# Show Results!



## Dover Farms (Oct 16, 2007)

Finally we actually made it to another show this year!  Goodness, we had planned on going to quite a few this year(including Nationals), but our plans kept falling through.  

It was the Defiance Co. Open show. We took 6 does, 2 milkers and 4 juniors. It was a small, but pleasant show. The Judge was Lisa Synesael. Only two or three breeds sanctioned, even though it was a single sanctioned show. Nubians sanctioned...just barely but they did, so I was happy! :laugh: 

Anyways on to the results:

Jr. Kids - 3 entries
Carma - 2nd
Carly - 3rd

Dry Yearlings - 4 entries
Robin - 1st
Mercedes - 3rd

3 Year Olds - 1 entry
Flicka - 1st

5 Years Old and Over - 1 entry
Lilu - 1st

Lilu went GCH over Flick, a milking yearling and the dry does, earning her 2nd leg towards her permanent CH. Flicka then went RGCH. Then Lilu went back out for the BDIS line-up and to my surprise and delight she was picked for BDIS! :leap: My first ever with a Sr. doe!  There was a nice yearling milker Alpine in the line-up as well as my friend's Saanen and RG Saanen type does that are pretty nice, so it was exciting. I didn't get any pics, sorry! I wanted to, but I didn't think I was going to have enough time before I had to be back out in the ring. I will get some...it might be a week or two, though.

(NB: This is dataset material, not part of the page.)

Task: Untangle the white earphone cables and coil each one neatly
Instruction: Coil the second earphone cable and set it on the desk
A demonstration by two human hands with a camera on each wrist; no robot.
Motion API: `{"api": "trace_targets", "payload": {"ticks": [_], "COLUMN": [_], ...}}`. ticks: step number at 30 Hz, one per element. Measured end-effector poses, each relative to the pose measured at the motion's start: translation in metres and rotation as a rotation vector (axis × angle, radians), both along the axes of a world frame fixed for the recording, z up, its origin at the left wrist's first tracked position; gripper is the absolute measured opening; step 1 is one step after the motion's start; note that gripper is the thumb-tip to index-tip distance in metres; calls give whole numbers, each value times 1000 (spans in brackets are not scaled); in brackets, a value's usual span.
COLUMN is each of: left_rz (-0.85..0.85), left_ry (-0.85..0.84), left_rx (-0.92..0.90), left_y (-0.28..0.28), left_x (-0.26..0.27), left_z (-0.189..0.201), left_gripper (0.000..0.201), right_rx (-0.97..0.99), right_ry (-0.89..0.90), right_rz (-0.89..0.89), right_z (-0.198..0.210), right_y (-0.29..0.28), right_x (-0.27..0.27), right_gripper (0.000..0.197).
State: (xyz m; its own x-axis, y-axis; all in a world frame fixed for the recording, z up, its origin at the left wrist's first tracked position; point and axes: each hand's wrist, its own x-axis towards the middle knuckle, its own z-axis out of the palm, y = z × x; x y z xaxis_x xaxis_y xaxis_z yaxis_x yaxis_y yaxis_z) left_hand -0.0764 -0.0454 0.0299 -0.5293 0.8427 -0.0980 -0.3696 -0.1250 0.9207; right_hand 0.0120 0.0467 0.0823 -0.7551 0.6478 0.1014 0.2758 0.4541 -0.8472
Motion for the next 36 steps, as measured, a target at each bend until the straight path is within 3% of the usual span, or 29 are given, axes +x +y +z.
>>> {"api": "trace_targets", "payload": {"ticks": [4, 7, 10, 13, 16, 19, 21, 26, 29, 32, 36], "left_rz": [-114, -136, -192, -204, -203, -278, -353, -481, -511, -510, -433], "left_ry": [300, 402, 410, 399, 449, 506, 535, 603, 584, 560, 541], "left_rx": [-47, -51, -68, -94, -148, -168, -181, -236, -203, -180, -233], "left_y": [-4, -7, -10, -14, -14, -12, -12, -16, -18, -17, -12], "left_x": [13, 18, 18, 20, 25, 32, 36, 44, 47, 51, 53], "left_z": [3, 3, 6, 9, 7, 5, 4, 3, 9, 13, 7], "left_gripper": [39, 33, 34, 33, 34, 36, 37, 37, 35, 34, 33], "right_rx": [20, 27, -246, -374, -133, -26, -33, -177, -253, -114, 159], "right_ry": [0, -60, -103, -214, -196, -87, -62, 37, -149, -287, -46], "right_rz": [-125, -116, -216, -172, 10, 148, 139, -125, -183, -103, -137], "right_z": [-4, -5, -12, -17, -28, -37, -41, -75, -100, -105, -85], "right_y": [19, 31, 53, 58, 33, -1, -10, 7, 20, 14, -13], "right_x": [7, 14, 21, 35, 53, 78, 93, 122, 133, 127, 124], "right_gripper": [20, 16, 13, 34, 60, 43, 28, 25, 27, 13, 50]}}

Thanks for letting me share.


----------



## StaceyRosado (Oct 5, 2007)

thats awesome -- congrats on the wins


----------



## Dover Farms (Oct 16, 2007)

Thanks Stacey!


----------



## ChestnutGrove (Apr 30, 2009)

Way to go! Congrats!


----------



## toth boer goats (Jul 20, 2008)

Congrats..... :clap: :leap:


----------



## sweetgoats (Oct 18, 2007)

Congratulations Jacque, that is great.


----------



## myfainters (Oct 30, 2009)

CONGRATS!!!!!!!!!!!!!!!!!!!!!!!!!!!!  arty:


----------



## FarmGirl18 (Oct 5, 2007)

awesome Jacque!! Congrats!!!


----------



## Dover Farms (Oct 16, 2007)

Thanks everyone! :greengrin:


----------



## Chi Chi (Mar 7, 2010)

That is wonderful!


----------



## Dover Farms (Oct 16, 2007)

I just realized I never updated this with results from my Co. fair!  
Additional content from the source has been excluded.